Burnham, one of Labour’s most senior elected politicians, spoke out after he and other northern regional leaders were denied slots to speak to members in the main hall.
“It’s not about me having a divine right to speak at conference, but it disappoints me that there’s no prominent northern voice from one of the cities speaking,” he told the BBC’s Sunday Politics. “It’s not a Jeremy criticism by the way, it’s institutional,” Burnham added, pointing out that he had raised the same concerns under other party leaders.
“The party is too London-centric … It isn’t thinking enough about getting a strong message to those voters in the north.”
The party decided to cut down on the number of senior politicians speaking to give more time to ordinary delegates wanting to address the conference floor.
But the mayor of London, Sadiq Khan, was granted a speaking slot at the last minute after the conference arrangements committee overruled an earlier decision to exclude him.
Delegates spoke from the floor on both sides of the argument, but the proposed schedule was voted through without change on Sunday morning.
Burnham’s criticism of the party comes as Labour’s election coordinator, Andrew Gwynne, acknowledged that it needed to do more to win back some previously held working-class seats at the next election.
Speaking to Sunday Politics, he said: “Well of course it was a mixed picture around the country. My own constituency is a very white, working-class constituency, and the Labour vote went up by 12.5%. But I do recognise that we have to win those constituencies that in the past we have won to form a Labour government.
“And I accept that.
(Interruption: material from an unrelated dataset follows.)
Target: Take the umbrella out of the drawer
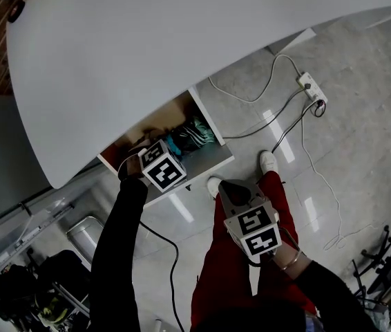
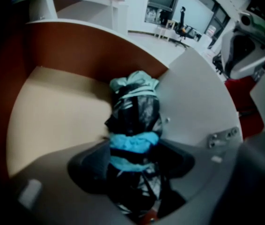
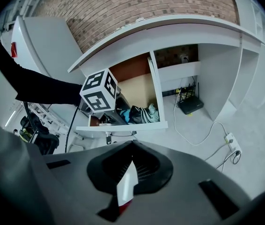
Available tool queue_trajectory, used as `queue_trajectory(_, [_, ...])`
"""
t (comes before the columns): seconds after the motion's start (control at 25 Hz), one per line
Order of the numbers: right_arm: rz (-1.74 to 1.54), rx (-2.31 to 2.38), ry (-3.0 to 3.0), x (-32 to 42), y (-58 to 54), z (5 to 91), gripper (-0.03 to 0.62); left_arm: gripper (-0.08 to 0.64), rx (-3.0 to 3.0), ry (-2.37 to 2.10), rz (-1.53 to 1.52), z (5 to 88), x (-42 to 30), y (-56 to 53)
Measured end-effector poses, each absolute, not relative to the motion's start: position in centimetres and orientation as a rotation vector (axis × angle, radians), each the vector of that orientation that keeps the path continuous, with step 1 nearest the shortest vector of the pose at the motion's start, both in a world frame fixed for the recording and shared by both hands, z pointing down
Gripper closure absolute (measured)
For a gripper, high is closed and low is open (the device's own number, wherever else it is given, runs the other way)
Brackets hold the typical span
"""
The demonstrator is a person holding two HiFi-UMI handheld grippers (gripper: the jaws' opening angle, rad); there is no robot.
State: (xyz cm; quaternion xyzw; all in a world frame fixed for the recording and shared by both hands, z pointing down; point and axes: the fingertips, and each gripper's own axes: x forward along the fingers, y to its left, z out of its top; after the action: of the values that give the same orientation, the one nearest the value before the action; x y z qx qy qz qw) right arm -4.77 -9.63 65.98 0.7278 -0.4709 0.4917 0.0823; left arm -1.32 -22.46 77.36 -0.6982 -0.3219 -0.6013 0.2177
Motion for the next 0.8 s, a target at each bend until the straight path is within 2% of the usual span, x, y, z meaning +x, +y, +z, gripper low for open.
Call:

And that is why one of the first things that we’ve done is we’ve carried on with the campaigning that we had over the general election.”
Gwynne later told a Huffington Post fringe event that Labour had been seen to be too “distant from some of the communities we represent”.
However, the Denton and Reddish MP said the party would be ready for the next general election whenever it came, while predicting that it could take place within the next six months.
Gwynne also argued that it would be morally indefensible for the Conservatives to change leader without another vote.